Gather each line of the entries below that includes "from".
#####
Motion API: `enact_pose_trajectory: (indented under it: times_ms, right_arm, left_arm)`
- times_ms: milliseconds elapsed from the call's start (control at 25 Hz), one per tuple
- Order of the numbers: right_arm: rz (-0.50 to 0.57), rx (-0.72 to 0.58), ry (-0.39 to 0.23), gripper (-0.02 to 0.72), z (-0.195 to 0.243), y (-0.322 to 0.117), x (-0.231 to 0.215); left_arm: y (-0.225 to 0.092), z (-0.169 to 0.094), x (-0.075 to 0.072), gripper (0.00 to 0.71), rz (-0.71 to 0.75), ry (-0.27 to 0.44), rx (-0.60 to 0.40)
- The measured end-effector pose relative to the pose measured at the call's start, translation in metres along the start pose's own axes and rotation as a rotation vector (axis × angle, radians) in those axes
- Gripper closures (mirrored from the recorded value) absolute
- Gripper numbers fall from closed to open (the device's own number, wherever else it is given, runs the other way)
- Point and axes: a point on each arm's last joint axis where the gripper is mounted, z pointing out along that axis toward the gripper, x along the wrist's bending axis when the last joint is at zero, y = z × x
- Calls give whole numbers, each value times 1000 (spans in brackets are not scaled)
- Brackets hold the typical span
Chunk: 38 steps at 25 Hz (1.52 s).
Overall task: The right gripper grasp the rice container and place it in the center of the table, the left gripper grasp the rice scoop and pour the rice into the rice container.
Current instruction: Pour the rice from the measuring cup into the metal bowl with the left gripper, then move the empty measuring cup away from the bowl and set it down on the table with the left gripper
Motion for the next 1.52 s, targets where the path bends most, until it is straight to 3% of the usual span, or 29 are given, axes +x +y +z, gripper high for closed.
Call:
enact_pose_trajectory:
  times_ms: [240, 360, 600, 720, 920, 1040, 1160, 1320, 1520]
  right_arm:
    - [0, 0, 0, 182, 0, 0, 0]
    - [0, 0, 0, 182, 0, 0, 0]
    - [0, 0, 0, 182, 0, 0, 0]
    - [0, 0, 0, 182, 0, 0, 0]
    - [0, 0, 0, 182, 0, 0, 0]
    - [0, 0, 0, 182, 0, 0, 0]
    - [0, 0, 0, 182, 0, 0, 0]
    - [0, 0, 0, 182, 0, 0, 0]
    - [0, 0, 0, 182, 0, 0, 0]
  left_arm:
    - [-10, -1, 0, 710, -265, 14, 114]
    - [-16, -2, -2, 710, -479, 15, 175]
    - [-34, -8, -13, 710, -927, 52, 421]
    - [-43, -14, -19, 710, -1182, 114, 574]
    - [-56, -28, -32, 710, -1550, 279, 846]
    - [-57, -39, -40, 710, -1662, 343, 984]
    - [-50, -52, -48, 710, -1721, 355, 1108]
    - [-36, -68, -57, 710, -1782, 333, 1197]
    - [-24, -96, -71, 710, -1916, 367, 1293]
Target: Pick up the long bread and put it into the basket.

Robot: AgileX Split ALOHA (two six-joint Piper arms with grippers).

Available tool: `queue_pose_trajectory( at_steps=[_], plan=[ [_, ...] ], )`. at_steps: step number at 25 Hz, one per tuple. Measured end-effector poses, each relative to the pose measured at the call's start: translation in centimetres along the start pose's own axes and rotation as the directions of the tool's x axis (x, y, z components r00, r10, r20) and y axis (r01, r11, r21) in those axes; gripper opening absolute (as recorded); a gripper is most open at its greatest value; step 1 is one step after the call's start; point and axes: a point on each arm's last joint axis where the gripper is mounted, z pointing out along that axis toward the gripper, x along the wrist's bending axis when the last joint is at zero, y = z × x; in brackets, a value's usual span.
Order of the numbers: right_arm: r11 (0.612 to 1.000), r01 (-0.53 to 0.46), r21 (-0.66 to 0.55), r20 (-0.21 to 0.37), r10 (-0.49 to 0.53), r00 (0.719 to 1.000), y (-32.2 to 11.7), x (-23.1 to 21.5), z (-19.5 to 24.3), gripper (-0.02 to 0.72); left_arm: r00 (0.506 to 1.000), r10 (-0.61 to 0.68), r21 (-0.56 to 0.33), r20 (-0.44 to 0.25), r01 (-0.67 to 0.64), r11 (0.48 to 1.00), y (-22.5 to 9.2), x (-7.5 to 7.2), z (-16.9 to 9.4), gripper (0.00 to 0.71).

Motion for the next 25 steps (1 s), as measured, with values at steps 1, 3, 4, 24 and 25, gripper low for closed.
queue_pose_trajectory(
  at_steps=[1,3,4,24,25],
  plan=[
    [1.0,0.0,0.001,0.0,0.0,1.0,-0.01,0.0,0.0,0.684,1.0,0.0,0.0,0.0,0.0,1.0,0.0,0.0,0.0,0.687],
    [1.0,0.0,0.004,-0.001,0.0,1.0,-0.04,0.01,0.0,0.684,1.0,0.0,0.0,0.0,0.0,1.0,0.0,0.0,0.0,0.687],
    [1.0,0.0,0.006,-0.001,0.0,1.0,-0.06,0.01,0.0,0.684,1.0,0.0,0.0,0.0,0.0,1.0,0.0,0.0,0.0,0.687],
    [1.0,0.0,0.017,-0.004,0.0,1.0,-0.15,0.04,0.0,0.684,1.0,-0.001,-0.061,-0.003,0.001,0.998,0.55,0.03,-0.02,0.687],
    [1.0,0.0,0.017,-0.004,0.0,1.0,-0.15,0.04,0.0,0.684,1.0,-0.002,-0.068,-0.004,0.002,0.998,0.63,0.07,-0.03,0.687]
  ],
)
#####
● **WORKED SOLUTION**:
- times_ms: milliseconds elapsed from the call's start (control at 25 Hz), one per tuple
- Gripper closures (mirrored from the recorded value) absolute
- Gripper numbers fall from closed to open (the device's own number, wherever else it is given, runs the other way)
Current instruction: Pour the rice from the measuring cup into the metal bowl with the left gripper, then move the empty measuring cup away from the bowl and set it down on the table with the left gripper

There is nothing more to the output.